## What is being asked
A line belongs in the answer if it contains "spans"; copy every such line from the entries below.
Available records section start
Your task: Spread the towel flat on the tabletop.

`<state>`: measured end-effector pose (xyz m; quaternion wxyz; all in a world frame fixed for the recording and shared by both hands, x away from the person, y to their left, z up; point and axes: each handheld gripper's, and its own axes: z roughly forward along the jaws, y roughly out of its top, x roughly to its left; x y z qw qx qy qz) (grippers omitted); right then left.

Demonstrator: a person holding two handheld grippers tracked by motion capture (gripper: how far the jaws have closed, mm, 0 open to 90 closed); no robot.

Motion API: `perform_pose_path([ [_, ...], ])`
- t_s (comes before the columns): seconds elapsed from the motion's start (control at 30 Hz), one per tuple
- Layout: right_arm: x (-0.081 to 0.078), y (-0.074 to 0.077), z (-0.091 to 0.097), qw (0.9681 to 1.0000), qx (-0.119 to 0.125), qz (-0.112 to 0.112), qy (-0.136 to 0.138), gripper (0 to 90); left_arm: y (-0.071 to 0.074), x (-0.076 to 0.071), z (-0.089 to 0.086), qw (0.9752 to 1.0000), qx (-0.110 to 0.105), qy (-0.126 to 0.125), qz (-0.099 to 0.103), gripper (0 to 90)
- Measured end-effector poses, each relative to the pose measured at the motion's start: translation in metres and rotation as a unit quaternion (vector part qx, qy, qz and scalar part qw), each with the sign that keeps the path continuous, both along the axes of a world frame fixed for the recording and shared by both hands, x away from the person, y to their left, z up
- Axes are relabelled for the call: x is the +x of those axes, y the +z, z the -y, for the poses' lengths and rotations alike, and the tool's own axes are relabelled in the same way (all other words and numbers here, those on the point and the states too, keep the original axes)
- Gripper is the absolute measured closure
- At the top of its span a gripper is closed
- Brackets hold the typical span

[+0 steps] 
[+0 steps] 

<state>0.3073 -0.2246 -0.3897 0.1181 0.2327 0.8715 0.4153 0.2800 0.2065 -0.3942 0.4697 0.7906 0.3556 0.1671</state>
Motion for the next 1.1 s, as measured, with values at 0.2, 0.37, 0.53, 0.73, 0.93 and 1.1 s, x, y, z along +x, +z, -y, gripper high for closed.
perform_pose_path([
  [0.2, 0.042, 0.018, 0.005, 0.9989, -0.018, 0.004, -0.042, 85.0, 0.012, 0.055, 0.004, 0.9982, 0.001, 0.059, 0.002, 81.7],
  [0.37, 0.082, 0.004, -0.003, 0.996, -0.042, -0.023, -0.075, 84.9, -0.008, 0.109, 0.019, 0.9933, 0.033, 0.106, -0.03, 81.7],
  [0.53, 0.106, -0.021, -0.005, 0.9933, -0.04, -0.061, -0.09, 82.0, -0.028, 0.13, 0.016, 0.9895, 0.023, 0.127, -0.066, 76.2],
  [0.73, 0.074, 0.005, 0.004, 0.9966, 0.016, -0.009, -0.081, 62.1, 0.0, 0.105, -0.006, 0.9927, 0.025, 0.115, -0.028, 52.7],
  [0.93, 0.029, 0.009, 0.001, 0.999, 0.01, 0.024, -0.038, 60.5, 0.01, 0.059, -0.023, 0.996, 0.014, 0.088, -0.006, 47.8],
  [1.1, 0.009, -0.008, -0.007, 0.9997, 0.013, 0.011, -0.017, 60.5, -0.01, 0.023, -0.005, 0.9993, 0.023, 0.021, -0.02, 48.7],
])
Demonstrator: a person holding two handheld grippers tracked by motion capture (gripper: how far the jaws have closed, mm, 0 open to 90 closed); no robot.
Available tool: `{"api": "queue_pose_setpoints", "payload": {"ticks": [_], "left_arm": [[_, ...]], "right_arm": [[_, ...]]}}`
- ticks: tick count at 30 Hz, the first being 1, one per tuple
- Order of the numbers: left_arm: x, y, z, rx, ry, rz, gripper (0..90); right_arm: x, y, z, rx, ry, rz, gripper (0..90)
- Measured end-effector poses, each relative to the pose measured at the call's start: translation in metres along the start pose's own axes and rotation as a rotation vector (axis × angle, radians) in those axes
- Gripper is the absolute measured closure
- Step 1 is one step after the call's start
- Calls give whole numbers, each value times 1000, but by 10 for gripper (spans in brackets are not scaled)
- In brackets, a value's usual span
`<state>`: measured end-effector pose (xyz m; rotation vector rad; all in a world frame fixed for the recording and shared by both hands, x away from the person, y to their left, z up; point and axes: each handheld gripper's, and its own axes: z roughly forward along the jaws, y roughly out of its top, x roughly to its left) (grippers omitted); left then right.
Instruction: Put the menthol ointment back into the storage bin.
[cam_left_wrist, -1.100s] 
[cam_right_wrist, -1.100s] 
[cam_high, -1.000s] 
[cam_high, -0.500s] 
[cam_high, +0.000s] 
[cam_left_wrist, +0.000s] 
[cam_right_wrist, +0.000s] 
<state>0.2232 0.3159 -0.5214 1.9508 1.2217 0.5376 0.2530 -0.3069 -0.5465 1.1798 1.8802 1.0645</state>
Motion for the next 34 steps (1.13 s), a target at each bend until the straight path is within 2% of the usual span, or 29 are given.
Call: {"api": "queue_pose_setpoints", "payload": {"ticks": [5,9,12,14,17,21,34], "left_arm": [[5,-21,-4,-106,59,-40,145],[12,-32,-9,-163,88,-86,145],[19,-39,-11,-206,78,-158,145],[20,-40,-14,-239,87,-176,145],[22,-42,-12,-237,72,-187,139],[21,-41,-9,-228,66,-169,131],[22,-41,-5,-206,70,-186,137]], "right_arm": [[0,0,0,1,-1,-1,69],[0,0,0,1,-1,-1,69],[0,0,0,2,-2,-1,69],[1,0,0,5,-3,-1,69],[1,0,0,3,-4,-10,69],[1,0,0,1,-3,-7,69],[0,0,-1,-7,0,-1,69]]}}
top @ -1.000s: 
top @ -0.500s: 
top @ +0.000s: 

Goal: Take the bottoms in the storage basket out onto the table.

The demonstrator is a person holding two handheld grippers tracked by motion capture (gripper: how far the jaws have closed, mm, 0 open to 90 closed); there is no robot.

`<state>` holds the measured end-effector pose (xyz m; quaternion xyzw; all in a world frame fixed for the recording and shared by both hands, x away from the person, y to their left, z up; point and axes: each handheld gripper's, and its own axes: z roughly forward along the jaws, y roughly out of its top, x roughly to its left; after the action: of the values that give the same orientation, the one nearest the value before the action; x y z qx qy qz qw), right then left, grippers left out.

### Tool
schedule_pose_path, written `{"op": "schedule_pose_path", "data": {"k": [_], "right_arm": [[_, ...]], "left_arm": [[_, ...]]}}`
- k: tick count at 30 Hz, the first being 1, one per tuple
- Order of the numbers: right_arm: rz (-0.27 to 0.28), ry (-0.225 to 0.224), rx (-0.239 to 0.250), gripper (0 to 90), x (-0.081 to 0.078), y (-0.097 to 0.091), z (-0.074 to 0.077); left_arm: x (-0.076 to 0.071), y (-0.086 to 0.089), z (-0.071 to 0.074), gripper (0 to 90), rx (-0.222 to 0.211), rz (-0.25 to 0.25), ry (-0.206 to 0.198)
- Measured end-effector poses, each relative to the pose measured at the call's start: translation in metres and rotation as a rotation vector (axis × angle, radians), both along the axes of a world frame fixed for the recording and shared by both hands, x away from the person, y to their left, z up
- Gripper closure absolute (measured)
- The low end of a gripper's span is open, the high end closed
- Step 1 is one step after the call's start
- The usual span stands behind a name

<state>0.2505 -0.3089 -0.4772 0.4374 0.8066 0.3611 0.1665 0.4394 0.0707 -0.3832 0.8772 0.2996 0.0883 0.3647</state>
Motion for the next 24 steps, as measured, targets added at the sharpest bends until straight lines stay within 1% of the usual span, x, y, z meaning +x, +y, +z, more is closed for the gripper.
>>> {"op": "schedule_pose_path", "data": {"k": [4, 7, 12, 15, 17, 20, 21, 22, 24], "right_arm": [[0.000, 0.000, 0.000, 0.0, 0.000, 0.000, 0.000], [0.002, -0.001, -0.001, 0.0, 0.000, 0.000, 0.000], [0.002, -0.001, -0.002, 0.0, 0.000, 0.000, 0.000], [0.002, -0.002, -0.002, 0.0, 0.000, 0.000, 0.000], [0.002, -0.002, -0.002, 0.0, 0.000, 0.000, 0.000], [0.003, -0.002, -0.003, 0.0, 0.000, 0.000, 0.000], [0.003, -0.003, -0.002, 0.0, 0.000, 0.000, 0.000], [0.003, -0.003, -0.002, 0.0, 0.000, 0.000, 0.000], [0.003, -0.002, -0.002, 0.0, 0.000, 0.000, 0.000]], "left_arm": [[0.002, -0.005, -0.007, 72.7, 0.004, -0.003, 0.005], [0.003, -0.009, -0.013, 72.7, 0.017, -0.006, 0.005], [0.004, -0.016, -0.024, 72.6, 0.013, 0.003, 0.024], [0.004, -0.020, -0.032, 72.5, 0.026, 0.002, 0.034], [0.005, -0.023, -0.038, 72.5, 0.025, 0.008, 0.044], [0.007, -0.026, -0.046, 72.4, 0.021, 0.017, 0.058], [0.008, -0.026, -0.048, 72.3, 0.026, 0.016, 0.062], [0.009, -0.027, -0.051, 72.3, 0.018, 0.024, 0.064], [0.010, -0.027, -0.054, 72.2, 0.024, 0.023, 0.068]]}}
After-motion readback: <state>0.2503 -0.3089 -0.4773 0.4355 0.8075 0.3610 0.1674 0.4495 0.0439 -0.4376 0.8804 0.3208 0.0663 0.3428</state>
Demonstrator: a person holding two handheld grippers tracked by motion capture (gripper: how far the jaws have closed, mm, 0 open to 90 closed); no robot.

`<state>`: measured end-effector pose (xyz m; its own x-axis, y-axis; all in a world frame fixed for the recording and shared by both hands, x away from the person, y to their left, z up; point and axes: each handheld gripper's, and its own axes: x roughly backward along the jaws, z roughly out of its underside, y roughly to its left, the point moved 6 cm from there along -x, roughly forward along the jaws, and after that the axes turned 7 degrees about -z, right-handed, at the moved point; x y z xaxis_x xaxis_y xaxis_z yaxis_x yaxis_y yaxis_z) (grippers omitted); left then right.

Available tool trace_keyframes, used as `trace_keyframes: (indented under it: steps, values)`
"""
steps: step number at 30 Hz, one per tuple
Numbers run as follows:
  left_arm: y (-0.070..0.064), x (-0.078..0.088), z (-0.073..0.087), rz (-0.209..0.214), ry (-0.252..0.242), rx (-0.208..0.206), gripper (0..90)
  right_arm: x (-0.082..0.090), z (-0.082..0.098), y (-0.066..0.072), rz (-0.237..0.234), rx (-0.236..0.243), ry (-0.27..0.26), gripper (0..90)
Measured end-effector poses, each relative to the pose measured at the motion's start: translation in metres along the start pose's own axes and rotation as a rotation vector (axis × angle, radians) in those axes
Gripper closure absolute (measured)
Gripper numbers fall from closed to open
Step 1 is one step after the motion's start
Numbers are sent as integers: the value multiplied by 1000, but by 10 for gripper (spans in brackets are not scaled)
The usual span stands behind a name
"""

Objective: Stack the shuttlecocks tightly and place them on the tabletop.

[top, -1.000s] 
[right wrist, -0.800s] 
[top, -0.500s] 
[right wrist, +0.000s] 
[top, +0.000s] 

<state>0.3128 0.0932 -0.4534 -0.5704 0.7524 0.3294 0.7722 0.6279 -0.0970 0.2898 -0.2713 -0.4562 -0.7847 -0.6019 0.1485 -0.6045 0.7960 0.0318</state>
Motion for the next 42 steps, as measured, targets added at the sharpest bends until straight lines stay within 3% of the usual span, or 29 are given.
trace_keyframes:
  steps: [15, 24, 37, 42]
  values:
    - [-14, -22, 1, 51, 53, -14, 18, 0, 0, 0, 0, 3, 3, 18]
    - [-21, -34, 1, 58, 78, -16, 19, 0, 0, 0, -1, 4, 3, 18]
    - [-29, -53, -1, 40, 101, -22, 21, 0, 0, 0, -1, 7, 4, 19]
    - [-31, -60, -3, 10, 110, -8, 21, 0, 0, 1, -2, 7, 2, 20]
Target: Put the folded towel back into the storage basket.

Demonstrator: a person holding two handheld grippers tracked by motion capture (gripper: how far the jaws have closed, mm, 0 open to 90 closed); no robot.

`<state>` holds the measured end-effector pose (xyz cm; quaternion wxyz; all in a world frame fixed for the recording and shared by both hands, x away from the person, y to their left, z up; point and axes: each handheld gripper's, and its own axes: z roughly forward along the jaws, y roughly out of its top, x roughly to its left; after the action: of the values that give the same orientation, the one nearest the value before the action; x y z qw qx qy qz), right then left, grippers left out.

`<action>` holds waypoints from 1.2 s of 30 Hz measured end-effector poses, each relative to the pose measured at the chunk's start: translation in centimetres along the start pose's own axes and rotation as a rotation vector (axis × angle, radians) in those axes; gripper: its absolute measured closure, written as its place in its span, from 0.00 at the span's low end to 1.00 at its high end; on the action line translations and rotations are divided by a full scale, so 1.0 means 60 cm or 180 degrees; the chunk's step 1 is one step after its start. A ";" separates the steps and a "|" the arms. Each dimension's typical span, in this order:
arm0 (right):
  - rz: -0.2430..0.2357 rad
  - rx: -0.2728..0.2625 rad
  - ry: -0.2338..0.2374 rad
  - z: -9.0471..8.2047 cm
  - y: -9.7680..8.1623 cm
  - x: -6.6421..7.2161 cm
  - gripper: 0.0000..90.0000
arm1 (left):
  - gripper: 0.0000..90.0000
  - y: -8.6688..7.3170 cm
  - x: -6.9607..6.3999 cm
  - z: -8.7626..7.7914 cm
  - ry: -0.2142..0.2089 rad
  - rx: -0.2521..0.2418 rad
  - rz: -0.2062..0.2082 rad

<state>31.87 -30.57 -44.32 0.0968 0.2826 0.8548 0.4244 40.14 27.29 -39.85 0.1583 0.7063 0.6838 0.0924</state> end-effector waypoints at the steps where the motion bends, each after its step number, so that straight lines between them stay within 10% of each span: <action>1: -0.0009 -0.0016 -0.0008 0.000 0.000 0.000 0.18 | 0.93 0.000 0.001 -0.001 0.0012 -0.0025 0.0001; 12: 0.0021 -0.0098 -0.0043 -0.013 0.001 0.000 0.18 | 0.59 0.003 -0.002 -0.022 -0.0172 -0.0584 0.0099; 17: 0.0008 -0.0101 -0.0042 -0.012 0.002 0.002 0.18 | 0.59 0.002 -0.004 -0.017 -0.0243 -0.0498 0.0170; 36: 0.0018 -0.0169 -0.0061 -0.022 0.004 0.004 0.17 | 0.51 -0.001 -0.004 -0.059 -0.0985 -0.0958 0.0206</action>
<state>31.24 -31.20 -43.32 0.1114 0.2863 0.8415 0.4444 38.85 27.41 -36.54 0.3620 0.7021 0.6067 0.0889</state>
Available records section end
## Solution to this task
- Calls give whole numbers, each value times 1000, but by 10 for gripper (spans in brackets are not scaled)
Numbers are sent as integers: the value multiplied by 1000, but by 10 for gripper (spans in brackets are not scaled)

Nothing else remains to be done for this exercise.